Isn't this incorrect? If it isn't what is the reason for providing the examples in this format?
This is the network call which happens while doing the NER.
'Request to OpenAI API' method=post path=https://api.openai.com/v1/completions data='{"model": "text-davinci-003", "prompt": "It is related to detection of symptoms and diseases for medical domain\nYou are a highly intelligent and accurate medical domain Named-entity recognition(NER) system.

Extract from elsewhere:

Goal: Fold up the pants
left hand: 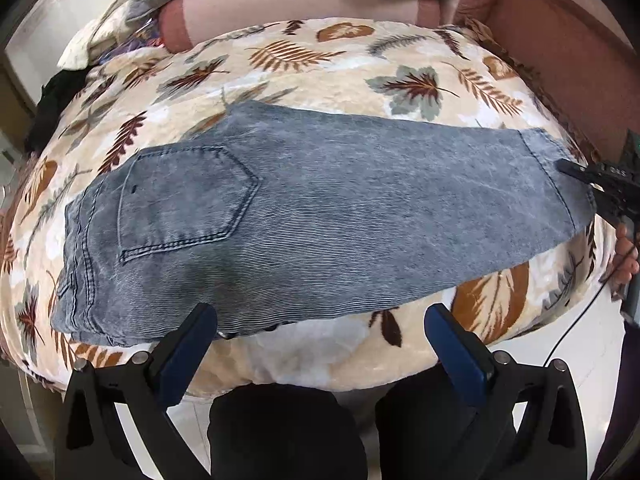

You take Passage as input and your task is to recognize and extract specific types of medical domain named entities in that given passage and classify into a set of following predefined entity types:\n[\'SYMPTOM\', \'DISEASE\']Your output format is only [{{\'T\': type of entity from predefined entity types, \'E\': entity in the input text}},...,{{\'branch\' : Appropriate branch of the passage ,\'group\': Appropriate Group of the passage}}] form, no other form.\n\nExamples:\n\nInput: Leptomeningeal metastases (LM) occur in patients with breast cancer (BC) and lung cancer (LC). The cerebrospinal fluid (CSF) tumour microenvironment (TME) of LM patients is not well defined at a single-cell level. We did an analysis based on single-cell RNA sequencing (scRNA-seq) data and four patient-derived CSF samples of idiopathic intracranial hypertension (IIH)\nOutput: [[{\'E\': \'DISEASE\', \'W\': \'Leptomeningeal metastases\'}, {\'E\': \'DISEASE\', \'W\': \'breast cancer\'}, {\'E\': \'DISEASE\', \'W\': \'lung cancer\'}, {\'E\': \'BIOMARKER\', \'W\': \'cerebrospinal fluid\'}, {\'E\': \'DISEASE\', \'W\': \'tumour microenvironment\'}, {\'E\': \'TEST\', \'W\': \'single-cell RNA sequencing\'}, {\'E\': \'DISEASE\', \'W\': \'idiopathic intracranial hypertension\'}]]\n\nInput: The patient is a 93-year-old female with a medical history of chronic right hip pain, osteoporosis, hypertension, depression, and chronic atrial fibrillation admitted for evaluation and management of severe nausea and vomiting and urinary tract infection\nOutput:", "temperature": 0.7, "max_tokens": 3550, "top_p": 0.1, "frequency_penalty": 0, "presence_penalty": 0, "stop": null}'
We are asking the output to be in the format => {\'T\': type of entity from predefined entity types, \'E\': entity in the input text. }
However, in the one shot examples we provide it in the format E: Entity Type, W: Entity name.
Isn't this incorrect? If it isn't what is the reason for providing the examples in this format?